In this session, more advanced features of the StarPU runtime will be presented. The performance models for tasks will be discussed, leading to advanced task scheduling, and various performance feedback tools will be presented. The distributed execution support will then be discussed.
This second practice session will let participants try out more advanced tools around the StarPU runtime, notably the task performance feedback tools. It will then propose to study a couple of distributed task-based examples, and the advanced ViTE vizualisation tool.
The HiePACS Inria team co-develops linear algebra libraries to solve very large numerical systems on supercomputers. To get good performances whatever the computing machine, these libraries are designed as task-based algorithms and make use of runtime systems such as OpenMP (task), Parsec or StarPU. One main advantage is that with a single algorithm we can deploy executions on different architectures (homogeneous, heterogeneous with GPUS, with few/many cores, different kind of architectures and networks) achieving relatively high performance without requiring a lot of parameter tuning. Three of these libraries will be highlighted within a thirty minutes presentation to which will succeed a one hour demonstration on our PlaFRIM supercomputer: Chameleon (parallel dense linear algebra), PaStiX (parallel sparse direct solver) and Maphys (parallel hybrid solver). We will show how to install each library, how to use it through examples, discuss how to get good performances by tuning some parameters and finally visualize execution traces. The demonstration will put the emphasis on the reproducibility of experiments and performance; we will do so thanks to the GNU Guix distribution.
This tutorial will address the basic functionalities of the PSBLAS and AMG4PSBLAS libraries for the parallelization of computationally intensive scientific applications. We will discuss the principles behind the parallel implementation of iterative solvers for sparse linear systems in a distributed memory paradigm and look at the routines for multiplying sparse matrices by dense matrices, solving block diagonal systems with triangular diagonal entries, preprocessing sparse matrices, and several additional methods for dense matrix operations.
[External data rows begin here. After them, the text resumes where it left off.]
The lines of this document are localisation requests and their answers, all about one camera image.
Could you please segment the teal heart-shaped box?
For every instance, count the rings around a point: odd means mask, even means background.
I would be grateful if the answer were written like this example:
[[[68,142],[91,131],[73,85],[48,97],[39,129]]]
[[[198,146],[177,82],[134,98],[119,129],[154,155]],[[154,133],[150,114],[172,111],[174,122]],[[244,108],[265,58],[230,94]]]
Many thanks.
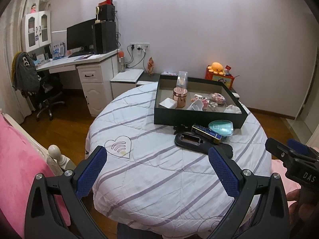
[[[208,125],[209,129],[221,136],[232,136],[234,133],[233,123],[229,120],[215,120]]]

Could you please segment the white round figurine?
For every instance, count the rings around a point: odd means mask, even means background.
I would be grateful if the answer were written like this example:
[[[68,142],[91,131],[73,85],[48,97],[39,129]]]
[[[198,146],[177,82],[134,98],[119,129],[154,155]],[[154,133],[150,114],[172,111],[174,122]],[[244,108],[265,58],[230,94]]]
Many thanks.
[[[229,105],[225,108],[224,113],[241,114],[242,111],[239,107],[235,105]]]

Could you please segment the pink round patterned box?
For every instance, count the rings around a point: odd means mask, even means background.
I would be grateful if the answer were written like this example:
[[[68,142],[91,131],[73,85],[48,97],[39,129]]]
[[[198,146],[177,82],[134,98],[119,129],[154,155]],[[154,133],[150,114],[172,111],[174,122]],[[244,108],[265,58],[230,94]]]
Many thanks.
[[[226,101],[225,97],[220,93],[211,93],[210,100],[217,103],[218,105],[223,105]]]

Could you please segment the blue yellow harmonica box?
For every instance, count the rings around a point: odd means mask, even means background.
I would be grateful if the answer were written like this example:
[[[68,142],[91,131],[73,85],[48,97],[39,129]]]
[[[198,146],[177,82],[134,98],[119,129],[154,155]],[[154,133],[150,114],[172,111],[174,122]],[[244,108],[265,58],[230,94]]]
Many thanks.
[[[193,125],[191,127],[191,131],[204,137],[208,141],[214,144],[219,144],[222,140],[222,136],[214,131],[212,131],[209,128],[199,126],[199,125]]]

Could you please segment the clear glass ornament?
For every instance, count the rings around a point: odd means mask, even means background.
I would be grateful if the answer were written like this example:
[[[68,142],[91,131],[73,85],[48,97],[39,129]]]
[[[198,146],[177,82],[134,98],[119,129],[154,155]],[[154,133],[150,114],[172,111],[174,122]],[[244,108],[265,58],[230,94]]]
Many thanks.
[[[208,98],[208,107],[214,109],[219,106],[219,99],[218,98]]]

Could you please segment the pink building block toy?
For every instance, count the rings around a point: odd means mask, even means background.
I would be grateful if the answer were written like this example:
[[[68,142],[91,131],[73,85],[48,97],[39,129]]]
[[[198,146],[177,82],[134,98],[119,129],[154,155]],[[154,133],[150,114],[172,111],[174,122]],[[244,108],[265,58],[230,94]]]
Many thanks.
[[[191,107],[194,110],[204,110],[208,106],[207,98],[200,94],[195,94],[194,97],[191,99]]]

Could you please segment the rose gold canister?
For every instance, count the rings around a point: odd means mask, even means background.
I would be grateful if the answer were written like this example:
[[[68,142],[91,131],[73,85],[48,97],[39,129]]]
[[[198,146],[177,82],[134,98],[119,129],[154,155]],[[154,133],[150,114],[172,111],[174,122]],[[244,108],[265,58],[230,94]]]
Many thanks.
[[[177,108],[186,105],[188,90],[186,88],[176,87],[173,89],[173,99],[177,102]]]

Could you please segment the clear plastic box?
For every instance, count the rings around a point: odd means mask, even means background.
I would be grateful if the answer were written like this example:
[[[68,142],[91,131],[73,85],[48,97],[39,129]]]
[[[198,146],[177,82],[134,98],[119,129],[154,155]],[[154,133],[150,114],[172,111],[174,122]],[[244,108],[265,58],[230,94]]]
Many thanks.
[[[179,71],[177,76],[176,87],[186,89],[188,84],[188,73],[186,71]]]

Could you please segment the white square box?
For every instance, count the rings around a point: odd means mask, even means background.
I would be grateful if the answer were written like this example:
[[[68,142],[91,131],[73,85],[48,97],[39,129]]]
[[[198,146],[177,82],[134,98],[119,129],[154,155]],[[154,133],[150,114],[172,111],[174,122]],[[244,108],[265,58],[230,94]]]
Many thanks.
[[[175,109],[177,107],[177,101],[171,99],[171,98],[166,98],[162,102],[159,103],[160,107],[164,107],[166,109]]]

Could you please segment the black storage tray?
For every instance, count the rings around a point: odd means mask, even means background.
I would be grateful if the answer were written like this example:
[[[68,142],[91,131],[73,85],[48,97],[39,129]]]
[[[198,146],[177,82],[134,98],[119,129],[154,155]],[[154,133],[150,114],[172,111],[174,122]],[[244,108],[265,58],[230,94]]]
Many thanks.
[[[157,125],[207,127],[215,120],[229,120],[234,128],[241,128],[247,117],[247,111],[223,83],[189,78],[187,87],[180,89],[176,76],[159,77],[154,106]]]

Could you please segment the dark hanging jacket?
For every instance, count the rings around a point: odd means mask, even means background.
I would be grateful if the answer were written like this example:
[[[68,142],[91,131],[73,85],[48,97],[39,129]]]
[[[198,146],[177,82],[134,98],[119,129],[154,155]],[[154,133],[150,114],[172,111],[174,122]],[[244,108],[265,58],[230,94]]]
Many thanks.
[[[11,66],[11,83],[15,90],[37,93],[40,82],[33,59],[26,52],[18,52]]]

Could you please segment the black computer tower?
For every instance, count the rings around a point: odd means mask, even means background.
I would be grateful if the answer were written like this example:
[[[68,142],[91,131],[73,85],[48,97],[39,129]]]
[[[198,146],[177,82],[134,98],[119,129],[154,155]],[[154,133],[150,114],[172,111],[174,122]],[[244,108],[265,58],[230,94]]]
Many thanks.
[[[104,21],[94,24],[93,41],[95,54],[104,54],[116,50],[116,23]]]

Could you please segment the white bed post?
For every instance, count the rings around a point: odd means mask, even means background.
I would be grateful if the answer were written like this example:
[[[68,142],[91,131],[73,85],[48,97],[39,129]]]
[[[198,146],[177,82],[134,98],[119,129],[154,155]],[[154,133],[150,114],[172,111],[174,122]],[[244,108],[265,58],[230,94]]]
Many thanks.
[[[61,150],[56,145],[50,145],[48,148],[49,155],[57,162],[63,170],[74,170],[76,165],[72,160],[61,153]]]

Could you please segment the wall power strip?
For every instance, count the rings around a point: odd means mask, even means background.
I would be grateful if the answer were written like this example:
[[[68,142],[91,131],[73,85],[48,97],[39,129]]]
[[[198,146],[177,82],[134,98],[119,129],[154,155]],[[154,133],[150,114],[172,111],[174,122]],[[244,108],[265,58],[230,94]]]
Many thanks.
[[[148,50],[150,48],[150,43],[130,43],[135,49]]]

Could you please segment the white wall cabinet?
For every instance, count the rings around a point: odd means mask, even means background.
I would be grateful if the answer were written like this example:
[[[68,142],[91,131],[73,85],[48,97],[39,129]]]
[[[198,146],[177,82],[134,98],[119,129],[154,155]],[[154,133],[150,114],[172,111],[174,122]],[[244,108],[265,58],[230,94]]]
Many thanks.
[[[21,24],[22,49],[30,52],[51,44],[51,13],[40,11],[27,14]]]
Moreover, we will delve into the idea underlying the construction of effective parallel preconditioners that are capable of extracting performance from supercomputers with hundreds of thousands of computational cores.
The tutorial will highlight how these approaches are related to and inspired by the need for EoCoE-II applications.
In this demonstration, we will go through the distributed simulation of a general linear PDE by exploiting the tools made available by the PSBLAS/AMG4PSBLAS environment. We will start by discussing the issue of data distribution among the processors and the ones relative to the construction of the associated linear system. Then, we will show how to set-up and build the preconditioner in the AMG4PSBLAS library for solving such a system. After these two stepping stones have been achieved, we will briefly discuss the portability of the solution step to a hybrid parallel setting involving the usage of GPU and how the library is interfaced to face also non-linear problems by means of Newton-type algorithms.